Dataset records

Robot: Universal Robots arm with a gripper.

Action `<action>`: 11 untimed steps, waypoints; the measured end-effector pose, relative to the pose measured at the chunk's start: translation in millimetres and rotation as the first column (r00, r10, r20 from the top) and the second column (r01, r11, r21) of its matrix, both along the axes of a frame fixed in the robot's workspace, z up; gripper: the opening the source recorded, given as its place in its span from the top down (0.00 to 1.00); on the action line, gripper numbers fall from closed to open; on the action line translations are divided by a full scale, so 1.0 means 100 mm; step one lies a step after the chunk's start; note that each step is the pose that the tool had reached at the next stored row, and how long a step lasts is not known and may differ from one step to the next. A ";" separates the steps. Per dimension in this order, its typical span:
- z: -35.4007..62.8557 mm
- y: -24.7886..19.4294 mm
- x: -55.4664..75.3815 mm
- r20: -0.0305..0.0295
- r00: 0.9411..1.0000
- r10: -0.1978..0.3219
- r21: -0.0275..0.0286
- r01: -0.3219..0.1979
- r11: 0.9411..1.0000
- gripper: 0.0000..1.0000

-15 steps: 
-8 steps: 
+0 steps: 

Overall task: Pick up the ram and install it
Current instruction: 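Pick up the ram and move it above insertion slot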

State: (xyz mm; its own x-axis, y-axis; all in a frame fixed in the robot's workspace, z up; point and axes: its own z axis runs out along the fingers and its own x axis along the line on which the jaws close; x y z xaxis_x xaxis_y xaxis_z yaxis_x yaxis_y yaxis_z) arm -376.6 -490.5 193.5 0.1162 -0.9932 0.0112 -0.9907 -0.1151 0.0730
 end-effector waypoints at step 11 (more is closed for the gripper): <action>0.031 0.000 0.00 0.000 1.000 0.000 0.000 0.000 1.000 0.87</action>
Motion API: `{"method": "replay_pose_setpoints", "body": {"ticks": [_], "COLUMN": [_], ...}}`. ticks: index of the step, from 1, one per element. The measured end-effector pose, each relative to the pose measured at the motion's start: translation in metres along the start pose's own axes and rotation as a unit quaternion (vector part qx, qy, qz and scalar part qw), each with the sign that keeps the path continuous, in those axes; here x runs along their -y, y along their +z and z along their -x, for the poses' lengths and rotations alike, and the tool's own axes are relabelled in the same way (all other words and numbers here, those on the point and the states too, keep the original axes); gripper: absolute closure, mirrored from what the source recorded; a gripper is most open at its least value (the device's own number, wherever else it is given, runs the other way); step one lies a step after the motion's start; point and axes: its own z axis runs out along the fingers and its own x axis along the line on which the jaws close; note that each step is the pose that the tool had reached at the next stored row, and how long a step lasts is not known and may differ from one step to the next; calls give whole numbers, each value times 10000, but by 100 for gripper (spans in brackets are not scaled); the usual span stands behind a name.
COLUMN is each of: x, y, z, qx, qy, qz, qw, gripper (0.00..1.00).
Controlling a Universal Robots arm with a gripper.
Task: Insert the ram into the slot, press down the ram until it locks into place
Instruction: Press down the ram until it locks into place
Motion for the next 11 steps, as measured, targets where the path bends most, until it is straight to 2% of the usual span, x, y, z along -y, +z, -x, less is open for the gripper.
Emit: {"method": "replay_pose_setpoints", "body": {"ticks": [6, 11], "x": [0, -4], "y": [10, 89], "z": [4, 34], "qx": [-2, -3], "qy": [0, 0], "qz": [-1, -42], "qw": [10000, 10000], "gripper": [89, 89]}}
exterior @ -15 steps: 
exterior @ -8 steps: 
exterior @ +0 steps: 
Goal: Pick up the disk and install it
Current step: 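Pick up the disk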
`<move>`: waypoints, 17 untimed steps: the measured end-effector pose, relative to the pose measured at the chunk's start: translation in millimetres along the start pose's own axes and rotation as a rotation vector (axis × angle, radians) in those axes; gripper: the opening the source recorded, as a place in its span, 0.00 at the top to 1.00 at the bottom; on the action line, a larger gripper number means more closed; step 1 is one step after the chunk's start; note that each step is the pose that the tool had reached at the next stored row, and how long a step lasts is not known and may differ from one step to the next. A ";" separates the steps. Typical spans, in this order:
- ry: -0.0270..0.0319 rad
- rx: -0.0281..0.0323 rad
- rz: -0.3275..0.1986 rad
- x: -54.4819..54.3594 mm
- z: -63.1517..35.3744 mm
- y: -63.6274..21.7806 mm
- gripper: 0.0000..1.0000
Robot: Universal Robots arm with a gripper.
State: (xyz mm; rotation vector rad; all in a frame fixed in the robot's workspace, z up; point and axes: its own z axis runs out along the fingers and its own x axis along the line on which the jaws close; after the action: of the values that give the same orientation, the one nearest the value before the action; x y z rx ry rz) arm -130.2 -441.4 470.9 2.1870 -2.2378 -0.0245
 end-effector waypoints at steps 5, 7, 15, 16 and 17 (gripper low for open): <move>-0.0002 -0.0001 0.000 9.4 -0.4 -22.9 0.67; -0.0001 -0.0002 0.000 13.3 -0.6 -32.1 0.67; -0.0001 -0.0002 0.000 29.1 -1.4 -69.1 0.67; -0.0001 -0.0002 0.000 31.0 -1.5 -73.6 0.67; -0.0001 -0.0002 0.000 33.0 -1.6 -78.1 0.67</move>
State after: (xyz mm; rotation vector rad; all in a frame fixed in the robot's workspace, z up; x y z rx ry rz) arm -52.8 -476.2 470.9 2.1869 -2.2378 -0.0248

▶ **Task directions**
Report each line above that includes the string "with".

▶ **Expected answer**
Robot: Universal Robots arm with a gripper.
Motion API: `{"method": "replay_pose_setpoints", "body": {"ticks": [_], "COLUMN": [_], ...}}`. ticks: index of the step, from 1, one per element. The measured end-effector pose, each relative to the pose measured at the motion's start: translation in metres along the start pose's own axes and rotation as a unit quaternion (vector part qx, qy, qz and scalar part qw), each with the sign that keeps the path continuous, in those axes; here x runs along their -y, y along their +z and z along their -x, for the poses' lengths and rotations alike, and the tool's own axes are relabelled in the same way (all other words and numbers here, those on the point and the states too, keep the original axes); gripper: absolute closure, mirrored from what the source recorded; a gripper is most open at its least value (the device's own number, wherever else it is given, runs the other way); step one lies a step after the motion's start; point and axes: its own z axis runs out along the fingers and its own x axis along the line on which the jaws close; note that each step is the pose that the tool had reached at the next stored row, and how long a step lasts is not known and may differ from one step to the next; calls give whole numbers, each value times 10000, but by 100 for gripper (spans in brackets are not scaled); the usual span stands behind a name.
Controlling a Universal Robots arm with a gripper.
Robot: Universal Robots arm with a gripper.

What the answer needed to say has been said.